As a context, DOCA SE leverages DOCA Core architecture to expose asynchronous tasks/events offloaded to hardware.

The figure that follows demonstrates components used by DOCA SE. DOCA Device provides information on the capabilities of the configured HW used by SE to control system resources.

DOCA DPA, GPUNetIO, and RDMA modules are required for cross-device synchronization (could be DPA, GPU, or remote peer respectively).

DOCA SE allows flexible memory management by its ability to specify an external buffer, where a DOCA mmap module handles memory registration for advanced synchronization scenarios.

For asynchronous operation scheduling, SE uses the DOCA Progress Engine (PE) module.

DOCA Sync Event Components Diagram

doca-sync-event-components-diagram-version-1-modificationdate-1702684342923-api-v2.png

The following diagram represents DOCA SE synchronization abilities on various devices.

DOCA Sync Event Interaction Diagram

doca-sync-event-interaction-diagram-version-1-modificationdate-1702684343193-api-v2.png

DOCA Sync Event Objects

DOCA SE exposes different types of handles per execution unit as detailed in the following table.

Execution Unit

Type

Description

CPU (host/DPU)

struct doca_sync_event

Handle for interacting with the SE from the CPU

DPU

struct doca_sync_event

Handle for interacting with the SE from the DPU

DPA

doca_dpa_dev_sync_event_t

Handle for interacting with the SE from the DPA

GPU

doca_gpu_dev_sync_event_t

Handle for interacting with the SE from the GPU

Remote net CPU

doca_sync_event_remote_net

Handle for interacting with the SE from a remote CPU

Remote net DPA

doca_dpa_dev_sync_event_remote_net_t

Handle for interacting with the SE from a remote DPA

Remote net GPU

doca_gpu_dev_sync_event_remote_net_t

Handle for interacting with the SE from a remote GPU

Each one of these handle types has its own dedicated API for creating the handle and interacting with it.

Any DOCA SE creation starts with creating CPU handle by calling doca_sync_event_create API.

After creation, the SE entity could be shared with local PCIe, remote CPU, DPA, and GPU by a dedicated handle creation via the DOCA SE export flow, as illustrated in the following diagram:

sync_event-version-1-modificationdate-1702684342120-api-v2.png

Operation Modes

DOCA SE exposes two different APIs for starting it depending on the desired operation mode, synchronous or asynchronous.

Warning

Once started, SE operation mode cannot be changed.

Synchronous Mode

Start the SE to operate in synchronous mode by calling doca_sync_event_start.
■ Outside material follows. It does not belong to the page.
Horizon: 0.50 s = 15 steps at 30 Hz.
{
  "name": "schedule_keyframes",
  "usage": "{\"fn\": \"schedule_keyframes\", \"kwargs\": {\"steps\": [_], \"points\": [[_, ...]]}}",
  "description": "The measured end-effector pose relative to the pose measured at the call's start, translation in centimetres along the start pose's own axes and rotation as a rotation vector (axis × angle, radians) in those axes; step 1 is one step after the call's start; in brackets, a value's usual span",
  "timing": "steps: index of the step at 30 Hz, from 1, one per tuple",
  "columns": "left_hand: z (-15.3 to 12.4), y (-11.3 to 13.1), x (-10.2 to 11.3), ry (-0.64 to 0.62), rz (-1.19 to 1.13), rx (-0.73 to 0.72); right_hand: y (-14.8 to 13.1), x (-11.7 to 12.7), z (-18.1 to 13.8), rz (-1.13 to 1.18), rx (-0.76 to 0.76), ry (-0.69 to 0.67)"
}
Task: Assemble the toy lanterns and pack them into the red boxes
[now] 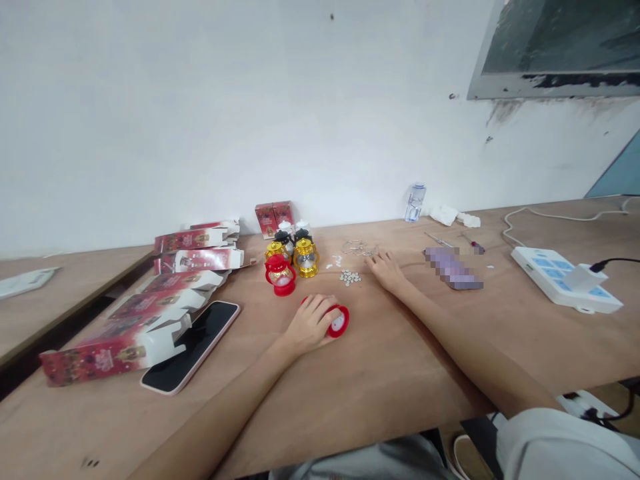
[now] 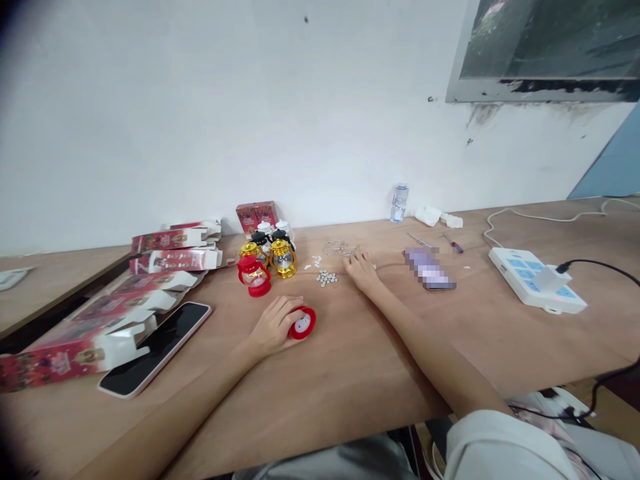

In synchronous operation mode, each data path operation (get, update, wait) blocks the calling thread from continuing until the operation is done.

Warning

An operation is considered done if the requested change fails and the exact error can be reported or if the requested change has taken effect.


Asynchronous Mode

To start the SE to operate in asynchronous mode, convert the SE instance to doca_ctx by calling doca_sync_event_as_ctx. Then use DOCA CTX API to start the SE and DOCA PE API to submit tasks on the SE (see section "DOCA Progress Engine" for more).

Configurations

Mandatory Configurations

These configurations must be set by the application before attempting to start the SE:

  • DOCA SE CPU handle must be configured by providing the runtime hints on the publisher and subscriber locations. Both the subscriber and publisher locations must be configured using the following APIs:

    • doca_sync_event_add_publisher_location_<cpu|dpa|gpu|remote_net>

    • doca_sync_event_add_subscriber_location_<cpu|dpa|gpu>

  • For the asynchronous use case, at least one task/event type must be configured. See configuration of tasks.

Optional Configurations

Note

If these configurations are not set, a default value is used.

Allowed for CPU-DPU SEs only, this configuration provides an 8-byte host buffer to be used as the backing memory of the SE. If set, it is user responsibility to handle the memory (i.e., preserve the memory allocated during DOCA SE lifecycle and free it after DOCA SE destruction). If not provided, the SE backing memory is allocated by the SE.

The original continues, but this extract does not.